Step 1 – Configure Tempo DataSource

Navigate to Grafana and add a Tempo DataSource via the UI:

  • Set URL to http://tempo-query:16686
  • Select Access of Browser
[Grafana datasource config screenshot]

Step 2 – Explore Traces

We can now query traces from the Explorer. Let‘s view trace duration by service:

{serviceName=frontend} | tempoMetrics

[Explorer query result screenshot]

We could also filter or group by endpoints, latency buckets, attributes or resource metadata to slice and dice trace metrics any way we want.

Step 3 – Visualize Services Map

For high-level systems visibility, a Services Map panel shows communication topology and latency between all services:

[Services map screenshot]

The native integration here allows leveraging Grafana‘s visualization power with Tempo‘s traces.

Now that we‘ve covered the basics of running Tempo and working with traces – let‘s discuss key considerations moving to production.

Running Tempo In Production

So far we walked through a local Tempo setup – but real production deployments introduce further challenges:

Scaling Durably

To scale ingestion and queries, Tempo runs horizontally scalable Distributors, Ingesters and Queriers. These handle high throughput by dividing loads. Capping resource usage prevents overload.

For durability, deploying multiple Ingesters and Query nodes protects from outages. Heartbeating detects failures quickly for failover.

Ensuring Cost Efficiency

The biggest cost driver is trace data storage. By using S3 or GCS object storage, Tempo achieves major cost savings over indexing entire spans. Intelligently compacting blocks increases efficiency further.

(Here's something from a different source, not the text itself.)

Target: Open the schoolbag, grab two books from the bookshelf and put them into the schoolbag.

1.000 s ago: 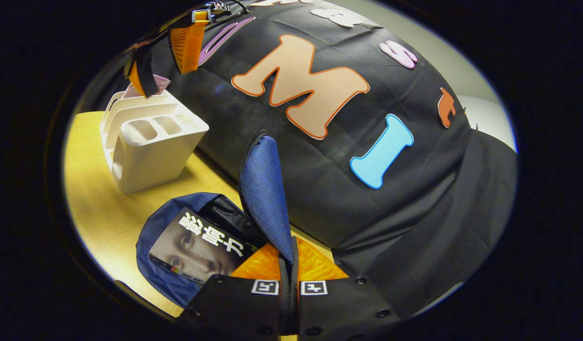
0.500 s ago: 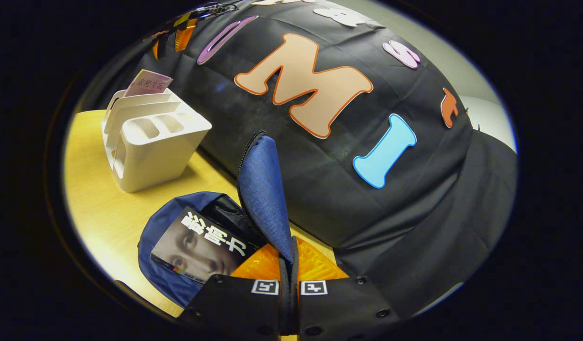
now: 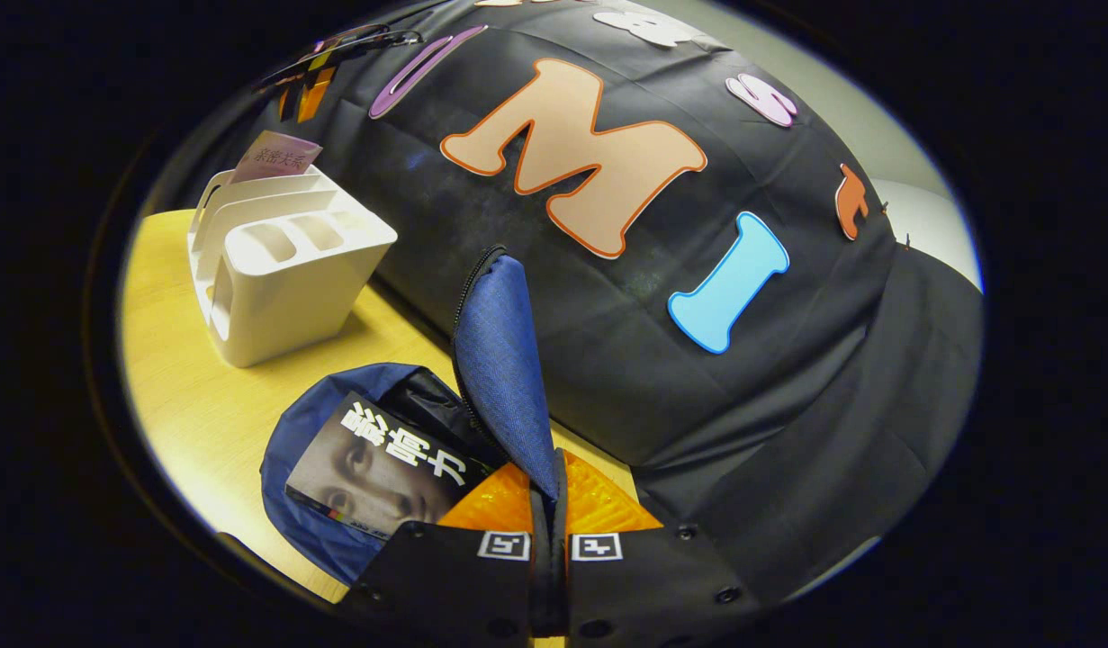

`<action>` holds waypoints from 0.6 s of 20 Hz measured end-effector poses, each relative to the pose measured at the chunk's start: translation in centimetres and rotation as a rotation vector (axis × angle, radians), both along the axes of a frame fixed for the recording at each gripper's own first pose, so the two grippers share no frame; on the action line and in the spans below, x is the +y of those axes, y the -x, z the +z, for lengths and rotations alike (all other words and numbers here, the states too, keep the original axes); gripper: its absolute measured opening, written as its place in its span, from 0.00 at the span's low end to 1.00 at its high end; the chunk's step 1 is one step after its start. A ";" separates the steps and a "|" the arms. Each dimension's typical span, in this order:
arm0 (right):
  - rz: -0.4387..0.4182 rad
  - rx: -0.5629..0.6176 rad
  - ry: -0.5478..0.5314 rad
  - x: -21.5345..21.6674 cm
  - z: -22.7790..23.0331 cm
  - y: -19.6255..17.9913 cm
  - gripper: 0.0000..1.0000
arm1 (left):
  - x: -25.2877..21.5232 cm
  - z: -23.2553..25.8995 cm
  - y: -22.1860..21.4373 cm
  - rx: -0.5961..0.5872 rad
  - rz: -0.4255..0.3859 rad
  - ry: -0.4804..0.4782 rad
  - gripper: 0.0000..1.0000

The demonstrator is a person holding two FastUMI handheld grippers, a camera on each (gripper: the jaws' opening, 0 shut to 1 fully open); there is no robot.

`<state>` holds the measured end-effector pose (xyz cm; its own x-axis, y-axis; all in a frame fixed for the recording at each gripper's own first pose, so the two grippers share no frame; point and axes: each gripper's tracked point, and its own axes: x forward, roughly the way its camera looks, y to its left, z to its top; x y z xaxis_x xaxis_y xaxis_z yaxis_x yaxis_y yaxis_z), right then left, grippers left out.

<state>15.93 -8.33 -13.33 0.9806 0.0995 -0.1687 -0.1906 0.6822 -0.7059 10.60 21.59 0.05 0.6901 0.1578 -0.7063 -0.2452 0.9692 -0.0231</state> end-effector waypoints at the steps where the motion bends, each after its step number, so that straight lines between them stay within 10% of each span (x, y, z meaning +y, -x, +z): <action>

Ingesters perform shallow compression before writing to reduce blobs while keeping them queryable. Production users report up to 90% storage savings.

Correlating Beyond Traces

Tempo integrates with Prometheus for instrumentation and loki for logs. This provides a holistic view across tiers by interpolating or filtering on context from traces. Native support in Grafana eliminates overhead of joining external sources.

Optimizing Query Performance

Query optimization starts with instrumenting services for efficiency – avoiding unneeded context propagation and annotation bloat. For backends, query parallelization, caching and compression maximize throughput.

Recent Tempo updates like batched uploads and purpose-built indexes provide order of magnitude speed gains for production workloads.

Retaining Institutional Knowledge

Storing complete traces long term rather than just metrics captures your org‘s unique context. This means onboarding services built years ago won‘t lose irreplaceable tribal knowledge from engineers since the data persists unchanged.

Compaction tiers balance retaining 100% of traces over multi-year periods at low costs – preventing the "metrics amnesia" hitting legacy APM tools.

Key Takeaways

Here are the core things to remember about Tempo:

Easy to operate and learn – compared to alternatives like Jaeger, greatly simplified components, workflows and lower resource overhead

Cost-efficient at scale – leverages cheap S3/GCS object storage and compaction techniques rather than only indexed spans

Analytics-optimized – native integration with Prometheus metrics and Loki logs provides correlation

High performance – recent major updates include batched model, indexes and 35x query speed gains

Complete visibility – captures 100% of traces over multi-year periods for full historical lookup

Tempo makes end-to-end tracing much more approachable and cost-effective for the scale of cloud-native systems. Whether you have existing tracing or are evaluating options, I highly recommend testing out Tempo.

The Grafana labs team has tons of excellent material below on workshops, training and best practices for production deployments:

Hopefully this gives you a solid starting point for understanding Tempo‘s unique strengths and how to get off the ground yourself. Happy tracing!